• _WORK REQUIRED_
Using the listing below, say how many of its lines hold "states". Offer nothing beyond the number.

• _EXTRACTED INFORMATION_
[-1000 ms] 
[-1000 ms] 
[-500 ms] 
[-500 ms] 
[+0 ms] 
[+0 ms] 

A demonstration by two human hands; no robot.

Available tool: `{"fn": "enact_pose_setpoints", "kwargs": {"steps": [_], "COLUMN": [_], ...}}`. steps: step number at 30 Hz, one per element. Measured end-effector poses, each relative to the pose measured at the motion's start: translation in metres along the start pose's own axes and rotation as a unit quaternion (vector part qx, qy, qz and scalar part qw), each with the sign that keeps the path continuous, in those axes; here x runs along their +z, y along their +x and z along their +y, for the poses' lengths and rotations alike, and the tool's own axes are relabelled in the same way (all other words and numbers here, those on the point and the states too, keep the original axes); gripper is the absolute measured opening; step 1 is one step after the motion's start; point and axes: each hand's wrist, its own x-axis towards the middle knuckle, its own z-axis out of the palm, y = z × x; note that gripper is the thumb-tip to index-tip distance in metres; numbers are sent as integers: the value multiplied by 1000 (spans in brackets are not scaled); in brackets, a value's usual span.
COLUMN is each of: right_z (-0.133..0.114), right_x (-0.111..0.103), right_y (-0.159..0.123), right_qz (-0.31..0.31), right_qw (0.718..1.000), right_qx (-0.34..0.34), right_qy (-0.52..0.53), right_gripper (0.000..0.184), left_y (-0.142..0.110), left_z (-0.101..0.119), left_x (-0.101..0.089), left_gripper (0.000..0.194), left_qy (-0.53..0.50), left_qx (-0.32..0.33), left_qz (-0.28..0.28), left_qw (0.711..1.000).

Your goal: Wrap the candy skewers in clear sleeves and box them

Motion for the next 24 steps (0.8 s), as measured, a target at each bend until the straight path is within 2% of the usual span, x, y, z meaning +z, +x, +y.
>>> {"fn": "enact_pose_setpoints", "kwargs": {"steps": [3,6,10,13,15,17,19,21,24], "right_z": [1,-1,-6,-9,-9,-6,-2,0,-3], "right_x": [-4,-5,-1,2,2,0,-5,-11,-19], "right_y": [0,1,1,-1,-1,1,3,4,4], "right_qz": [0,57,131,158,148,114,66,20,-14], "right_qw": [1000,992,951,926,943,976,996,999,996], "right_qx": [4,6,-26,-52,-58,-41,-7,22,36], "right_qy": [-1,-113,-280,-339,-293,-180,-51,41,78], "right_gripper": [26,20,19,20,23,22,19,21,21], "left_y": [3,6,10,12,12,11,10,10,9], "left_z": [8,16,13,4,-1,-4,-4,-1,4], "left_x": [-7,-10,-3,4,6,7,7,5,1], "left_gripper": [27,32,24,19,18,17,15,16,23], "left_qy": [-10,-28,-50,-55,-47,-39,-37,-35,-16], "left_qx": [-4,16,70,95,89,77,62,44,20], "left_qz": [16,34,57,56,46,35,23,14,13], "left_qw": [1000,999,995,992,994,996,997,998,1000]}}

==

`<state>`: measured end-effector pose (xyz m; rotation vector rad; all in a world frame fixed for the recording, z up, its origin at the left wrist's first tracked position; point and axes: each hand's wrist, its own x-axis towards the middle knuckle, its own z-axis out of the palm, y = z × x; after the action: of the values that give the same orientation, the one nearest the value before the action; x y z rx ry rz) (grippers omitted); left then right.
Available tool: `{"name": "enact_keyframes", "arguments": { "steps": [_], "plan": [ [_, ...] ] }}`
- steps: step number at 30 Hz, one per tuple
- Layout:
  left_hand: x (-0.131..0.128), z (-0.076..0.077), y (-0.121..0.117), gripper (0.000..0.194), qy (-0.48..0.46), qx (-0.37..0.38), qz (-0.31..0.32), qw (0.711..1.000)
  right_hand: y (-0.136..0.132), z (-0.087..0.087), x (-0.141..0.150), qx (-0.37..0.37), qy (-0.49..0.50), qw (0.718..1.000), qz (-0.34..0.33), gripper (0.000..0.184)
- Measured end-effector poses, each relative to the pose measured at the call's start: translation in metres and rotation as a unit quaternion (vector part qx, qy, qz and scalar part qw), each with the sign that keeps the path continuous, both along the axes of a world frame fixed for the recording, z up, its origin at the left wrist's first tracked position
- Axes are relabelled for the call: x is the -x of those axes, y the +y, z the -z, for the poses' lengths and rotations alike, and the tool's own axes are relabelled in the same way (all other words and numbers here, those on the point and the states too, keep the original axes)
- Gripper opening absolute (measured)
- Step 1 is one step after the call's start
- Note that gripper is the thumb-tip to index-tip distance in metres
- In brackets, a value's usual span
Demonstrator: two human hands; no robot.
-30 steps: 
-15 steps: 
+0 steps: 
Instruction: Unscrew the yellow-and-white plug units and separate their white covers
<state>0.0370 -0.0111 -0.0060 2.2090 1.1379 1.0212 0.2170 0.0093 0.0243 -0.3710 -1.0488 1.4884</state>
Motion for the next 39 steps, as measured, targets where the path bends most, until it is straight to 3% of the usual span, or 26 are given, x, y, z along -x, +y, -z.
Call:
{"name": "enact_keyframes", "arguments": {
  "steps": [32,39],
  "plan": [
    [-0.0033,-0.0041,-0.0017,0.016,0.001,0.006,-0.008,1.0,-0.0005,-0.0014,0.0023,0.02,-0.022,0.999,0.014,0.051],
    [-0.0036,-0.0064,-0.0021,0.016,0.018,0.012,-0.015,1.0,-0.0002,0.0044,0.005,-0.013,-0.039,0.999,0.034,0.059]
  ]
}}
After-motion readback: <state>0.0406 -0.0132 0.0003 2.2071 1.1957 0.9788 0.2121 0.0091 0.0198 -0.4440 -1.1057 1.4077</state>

• _EXERCISE SOLUTION_
2